L’absurdité de nos vies réduites à des processus et des formulaires qui nous catégorisent à l’extrême, est une forme de violence en effet. L’être humain est une palette de richesses qui sont réduites ici, de manière souvent binaire, à des mesures de pression, de contrôle et de statistique. C’est une roue qui tourne sans cesse et qui entraîne tout le monde (administrés et administrants) dans un système de hiérarchie et de pouvoir. Je reste toutefois un admirateur des procédés administratifs car finalement, j’aime bien les cadres pour les décadrer ! Pour critiquer un système, il faut bien le connaître et là, l’absurdité prend plus de légitimité dans la critique qu’une simple condamnation. Je dois rappeler aussi que je suis universitaire donc je suis très familier de la recherche documentaire, j’ai également un parcours professionnel dans les institutions d’art contemporain avec des procédures que je trouve belles (les constats d’états, la conservation et restauration des œuvres etc.). A noter également que j’ai eu la chance d’avoir un temps de chômage où j’ai pu multiplier les projets de recherches, de résidences et de performances peu ou mal payées.

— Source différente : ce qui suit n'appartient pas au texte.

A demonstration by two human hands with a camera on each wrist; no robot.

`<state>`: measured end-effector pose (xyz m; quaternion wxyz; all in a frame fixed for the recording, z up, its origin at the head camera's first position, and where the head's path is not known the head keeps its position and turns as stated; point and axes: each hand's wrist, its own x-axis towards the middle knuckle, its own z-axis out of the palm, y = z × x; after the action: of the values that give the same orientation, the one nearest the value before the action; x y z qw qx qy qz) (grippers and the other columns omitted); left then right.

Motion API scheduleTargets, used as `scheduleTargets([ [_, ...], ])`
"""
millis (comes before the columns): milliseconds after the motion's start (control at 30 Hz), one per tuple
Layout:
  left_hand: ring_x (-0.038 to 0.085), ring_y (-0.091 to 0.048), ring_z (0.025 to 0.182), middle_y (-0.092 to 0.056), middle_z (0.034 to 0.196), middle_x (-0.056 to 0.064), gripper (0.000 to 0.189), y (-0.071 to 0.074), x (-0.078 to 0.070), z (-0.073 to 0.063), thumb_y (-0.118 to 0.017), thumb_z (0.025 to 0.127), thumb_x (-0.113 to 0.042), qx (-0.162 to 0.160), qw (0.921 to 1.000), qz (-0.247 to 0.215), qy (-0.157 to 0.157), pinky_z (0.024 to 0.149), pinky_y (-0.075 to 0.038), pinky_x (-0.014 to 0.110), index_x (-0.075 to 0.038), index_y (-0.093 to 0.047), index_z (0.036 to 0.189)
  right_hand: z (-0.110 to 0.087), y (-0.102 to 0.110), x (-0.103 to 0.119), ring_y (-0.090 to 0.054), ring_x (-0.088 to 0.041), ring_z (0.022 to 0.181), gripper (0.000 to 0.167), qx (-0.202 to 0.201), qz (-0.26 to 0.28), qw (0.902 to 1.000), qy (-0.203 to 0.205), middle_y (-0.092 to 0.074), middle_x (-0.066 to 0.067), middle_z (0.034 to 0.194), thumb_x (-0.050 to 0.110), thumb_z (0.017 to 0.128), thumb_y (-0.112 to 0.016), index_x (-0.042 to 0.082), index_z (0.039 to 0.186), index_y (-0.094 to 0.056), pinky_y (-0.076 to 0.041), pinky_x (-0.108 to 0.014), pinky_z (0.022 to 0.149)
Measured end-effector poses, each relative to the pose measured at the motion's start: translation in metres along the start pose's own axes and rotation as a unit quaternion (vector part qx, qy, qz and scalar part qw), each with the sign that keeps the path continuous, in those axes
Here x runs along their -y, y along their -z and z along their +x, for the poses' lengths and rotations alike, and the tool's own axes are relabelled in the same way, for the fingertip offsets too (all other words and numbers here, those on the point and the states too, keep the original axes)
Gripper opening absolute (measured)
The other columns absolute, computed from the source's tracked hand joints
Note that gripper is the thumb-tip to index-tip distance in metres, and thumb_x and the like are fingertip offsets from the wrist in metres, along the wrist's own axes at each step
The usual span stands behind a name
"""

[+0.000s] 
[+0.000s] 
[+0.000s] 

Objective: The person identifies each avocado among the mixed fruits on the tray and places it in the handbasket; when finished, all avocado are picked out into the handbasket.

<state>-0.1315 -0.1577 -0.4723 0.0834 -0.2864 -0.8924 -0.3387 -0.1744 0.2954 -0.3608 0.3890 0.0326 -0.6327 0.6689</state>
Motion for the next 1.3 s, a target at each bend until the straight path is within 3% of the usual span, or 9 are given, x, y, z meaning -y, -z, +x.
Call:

Quel est pour toi le corps contemporain ? Pendant le workshop, je me rappelle l’avoir intérieurement défini comme un objet de consommation soumis aux lois de la beauté et de la science. Mon approche du corps est cruelle. Mais lors des actions que tu nous entraînais à exécuter, il devenait joyeux, support ironique, outil de l’artiste et de tout un chacun.

Tout à fait, mon travail tourne essentiellement sur la dédramatisation de nos contraintes physiques ou intellectuelles que l’on s’impose. Pour cela, j’ose utiliser les esthétiques du gag, du burlesque, du jeu théâtral, du cabaret ou encore du music-hall ! L’être humain doit simplement lâcher le mental, respirer, prendre conscience que son corps est un outil plastique qu’il peut modeler comme il le souhaite et non comme les autres le voudraient. C’est aussi simple que cela, mais cela demande beaucoup d’autodérision, de sens critique, de recul et de mettre aussi de côté son égo surdimensionné et de se faire confiance. A partir de là, tout est possible. J’ai moi même dû assumer ma sexualité, mon genre ou mon statut d’artiste-auteur, et j’espère bien être artiste-interprète pour d’autres artistes, performeurs ou chorégraphes afin que mon corps soit leur matériau. De toute façon nos corps sont essentiellement composés d’eau, ils sont fluides et ne sont que poussière dans l’histoire de l’humanité.